If current investment patterns in the energy source continue, hydrogen is projected to be extremely valuable in the future. Hydrogen is produced in a number of places across the world, however, the methods used vary greatly. Many oil and gas companies manufacture grey or blue hydrogen by converting waste carbon from fossil fuels into hydrogen. However, gas operations are still required.

However, following two years of epidemic and the COP26 climate meeting, numerous nations are planning to invest in green hydrogen, which is produced by electrolysis of water.

Nasdaq reports that Michele DellaVigna, commodity equity business unit leader for the EMEA region at Goldman Sachs, explained, “If we want to go to net-zero we can’t do it just through renewable power.” And “we need something that takes today’s role of natural gas, especially to manage seasonality and intermittency, and that is hydrogen.” He also highlighted the plethora of potential uses for hydrogen, “We can use it for heavy transport, we can use it for heating, and we can use it for heavy industry.”

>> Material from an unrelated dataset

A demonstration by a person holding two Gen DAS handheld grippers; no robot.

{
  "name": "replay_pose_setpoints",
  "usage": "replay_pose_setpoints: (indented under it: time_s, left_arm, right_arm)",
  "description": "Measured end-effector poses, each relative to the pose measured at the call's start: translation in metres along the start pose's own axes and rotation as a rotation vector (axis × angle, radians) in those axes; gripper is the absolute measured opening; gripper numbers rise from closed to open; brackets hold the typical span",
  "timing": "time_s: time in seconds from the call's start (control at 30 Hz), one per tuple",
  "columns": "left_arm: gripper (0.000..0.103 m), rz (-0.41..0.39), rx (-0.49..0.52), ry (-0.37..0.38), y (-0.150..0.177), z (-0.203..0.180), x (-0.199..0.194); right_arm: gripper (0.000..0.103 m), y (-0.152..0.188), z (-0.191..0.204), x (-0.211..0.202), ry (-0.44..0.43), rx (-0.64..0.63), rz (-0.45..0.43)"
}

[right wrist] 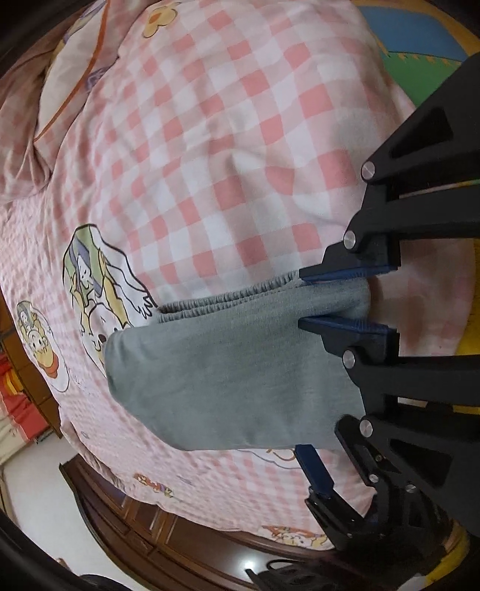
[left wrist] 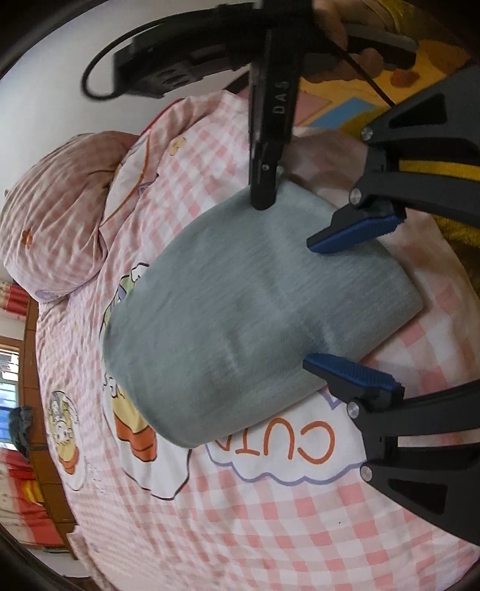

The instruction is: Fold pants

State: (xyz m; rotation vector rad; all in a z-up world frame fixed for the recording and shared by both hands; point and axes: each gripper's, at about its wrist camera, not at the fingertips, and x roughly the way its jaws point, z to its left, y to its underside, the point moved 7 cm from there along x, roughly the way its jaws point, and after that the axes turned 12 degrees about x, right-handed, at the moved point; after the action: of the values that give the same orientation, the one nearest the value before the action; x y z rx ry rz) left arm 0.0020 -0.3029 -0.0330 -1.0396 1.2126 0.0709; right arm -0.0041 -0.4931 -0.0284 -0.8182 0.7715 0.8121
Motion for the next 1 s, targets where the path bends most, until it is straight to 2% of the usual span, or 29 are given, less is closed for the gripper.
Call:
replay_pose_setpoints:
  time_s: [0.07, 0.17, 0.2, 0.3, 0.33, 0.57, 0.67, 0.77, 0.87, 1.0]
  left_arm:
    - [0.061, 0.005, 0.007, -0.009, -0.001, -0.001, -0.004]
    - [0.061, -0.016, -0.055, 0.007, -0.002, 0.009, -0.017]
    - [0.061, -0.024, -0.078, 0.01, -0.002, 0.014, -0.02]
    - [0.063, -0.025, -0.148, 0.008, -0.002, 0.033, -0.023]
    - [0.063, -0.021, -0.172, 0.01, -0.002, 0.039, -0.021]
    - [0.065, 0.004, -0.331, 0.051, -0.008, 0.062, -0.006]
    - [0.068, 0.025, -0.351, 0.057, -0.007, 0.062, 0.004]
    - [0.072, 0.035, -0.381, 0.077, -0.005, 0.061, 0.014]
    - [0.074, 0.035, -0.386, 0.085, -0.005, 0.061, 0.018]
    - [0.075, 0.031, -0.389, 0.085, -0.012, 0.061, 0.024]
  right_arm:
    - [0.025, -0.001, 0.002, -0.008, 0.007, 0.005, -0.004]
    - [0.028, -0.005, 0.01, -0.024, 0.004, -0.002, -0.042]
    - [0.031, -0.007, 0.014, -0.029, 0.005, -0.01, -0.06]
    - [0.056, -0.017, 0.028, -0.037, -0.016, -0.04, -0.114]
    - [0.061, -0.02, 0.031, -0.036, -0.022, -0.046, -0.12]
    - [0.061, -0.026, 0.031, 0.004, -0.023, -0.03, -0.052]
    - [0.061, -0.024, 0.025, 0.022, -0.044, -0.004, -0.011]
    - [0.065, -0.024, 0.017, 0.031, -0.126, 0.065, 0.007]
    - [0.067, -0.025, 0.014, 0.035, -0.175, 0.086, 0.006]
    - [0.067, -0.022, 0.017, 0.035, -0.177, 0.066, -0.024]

Hydrogen would have to account for about 15% of the world energy market to meet this $1 trillion-per-year projection. Hydrogen production is expected to rise significantly over the next years, as oil corporations see hydrogen as a method to lessen their carbon footprint by deploying carbon capture and storage (CCS) technology to convert carbon waste into useable energy. Government and energy sector investment in hydrogen markets and green hydrogen projects, which are springing up all over Europe and Asia, will bolster this.

In its 2019 study on the Future of Hydrogen, the International Energy Agency (IEA) forecasted the expansion of the hydrogen industry a long time ago. Since 1975, global hydrogen consumption has climbed thrice, with 6% of natural gas and 2% of coal being used to produce hydrogen in 2019. It did, however, criticize the industry’s excessive amount of carbon emissions.

Namibia has great ambitions for a new green hydrogen factory, in addition to European and Middle Eastern countries that are establishing hydrogen markets. The hydrogen factory will be built in the Erongo region at a cost of $18 million, with work starting this year and expected to be completed in 2023.

Another nation trying to boost hydrogen production is India, which has implemented new legislation to integrate hydrogen into the energy supply. The government’s new Green Hydrogen Policy is in response to India’s National Hydrogen Mission, which seeks to turn the nation into a green hydrogen powerhouse while also reducing carbon emissions.

By 2030, India wants to create five million metric tons of renewable hydrogen annually. The new regulation makes it easier for green hydrogen producers to source renewable energy or start their own projects by removing certain fees and simplifying the licensing process.